| Work order |
All of the listing should be returned as written, apart from any picture in it.
· · · · · · ·
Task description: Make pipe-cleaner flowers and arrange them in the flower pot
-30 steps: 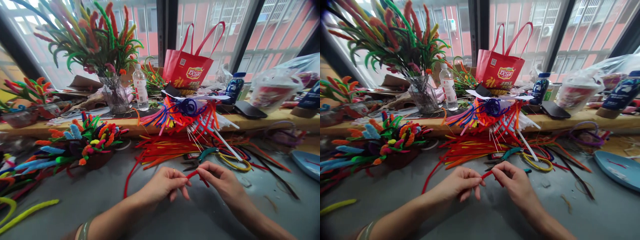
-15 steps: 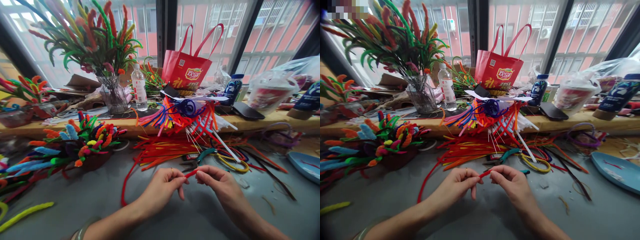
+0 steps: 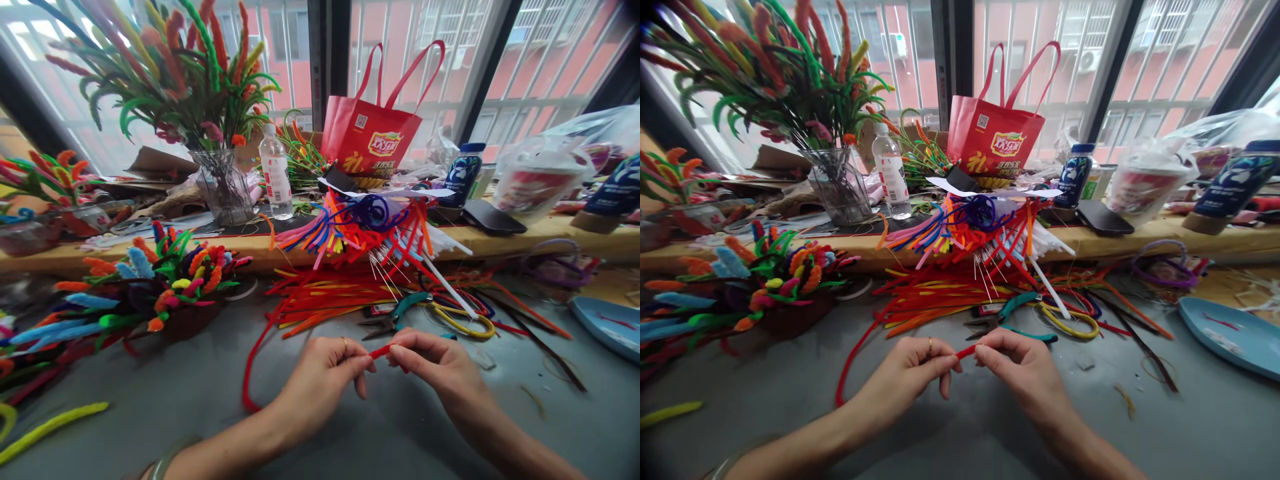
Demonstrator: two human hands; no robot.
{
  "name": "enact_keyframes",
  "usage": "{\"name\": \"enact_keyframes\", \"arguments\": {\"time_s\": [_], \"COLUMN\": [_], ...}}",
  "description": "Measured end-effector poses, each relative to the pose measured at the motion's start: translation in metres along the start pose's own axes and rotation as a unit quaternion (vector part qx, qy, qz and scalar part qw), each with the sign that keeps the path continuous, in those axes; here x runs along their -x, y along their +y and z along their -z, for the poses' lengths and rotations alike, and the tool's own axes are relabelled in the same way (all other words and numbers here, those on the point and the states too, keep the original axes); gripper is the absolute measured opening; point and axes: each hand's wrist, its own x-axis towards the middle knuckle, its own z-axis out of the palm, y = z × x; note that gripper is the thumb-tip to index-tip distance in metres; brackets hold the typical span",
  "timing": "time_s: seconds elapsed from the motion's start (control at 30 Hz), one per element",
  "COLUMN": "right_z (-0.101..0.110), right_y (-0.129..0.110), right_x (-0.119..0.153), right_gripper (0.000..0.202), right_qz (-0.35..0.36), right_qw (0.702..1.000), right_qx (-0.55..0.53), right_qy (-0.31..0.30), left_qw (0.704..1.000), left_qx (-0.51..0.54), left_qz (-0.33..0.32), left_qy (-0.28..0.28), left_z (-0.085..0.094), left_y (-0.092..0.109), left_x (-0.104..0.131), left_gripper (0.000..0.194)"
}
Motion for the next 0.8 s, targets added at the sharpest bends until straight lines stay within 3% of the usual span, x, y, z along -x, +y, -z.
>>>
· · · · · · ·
| Final answer |
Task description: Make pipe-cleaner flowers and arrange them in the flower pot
-30 steps: 
-15 steps: 
+0 steps: 
Demonstrator: two human hands; no robot.
{
  "name": "enact_keyframes",
  "usage": "{\"name\": \"enact_keyframes\", \"arguments\": {\"time_s\": [_], \"COLUMN\": [_], ...}}",
  "description": "Measured end-effector poses, each relative to the pose measured at the motion's start: translation in metres along the start pose's own axes and rotation as a unit quaternion (vector part qx, qy, qz and scalar part qw), each with the sign that keeps the path continuous, in those axes; here x runs along their -x, y along their +y and z along their -z, for the poses' lengths and rotations alike, and the tool's own axes are relabelled in the same way (all other words and numbers here, those on the point and the states too, keep the original axes); gripper is the absolute measured opening; point and axes: each hand's wrist, its own x-axis towards the middle knuckle, its own z-axis out of the palm, y = z × x; note that gripper is the thumb-tip to index-tip distance in metres; brackets hold the typical span",
  "timing": "time_s: seconds elapsed from the motion's start (control at 30 Hz), one per element",
  "COLUMN": "right_z (-0.101..0.110), right_y (-0.129..0.110), right_x (-0.119..0.153), right_gripper (0.000..0.202), right_qz (-0.35..0.36), right_qw (0.702..1.000), right_qx (-0.55..0.53), right_qy (-0.31..0.30), left_qw (0.704..1.000), left_qx (-0.51..0.54), left_qz (-0.33..0.32), left_qy (-0.28..0.28), left_z (-0.085..0.094), left_y (-0.092..0.109), left_x (-0.104..0.131), left_gripper (0.000..0.194)"
}
Motion for the next 0.8 s, targets added at the sharpest bends until straight lines stay within 3% of the usual span, x, y, z along -x, +y, -z.
>>>

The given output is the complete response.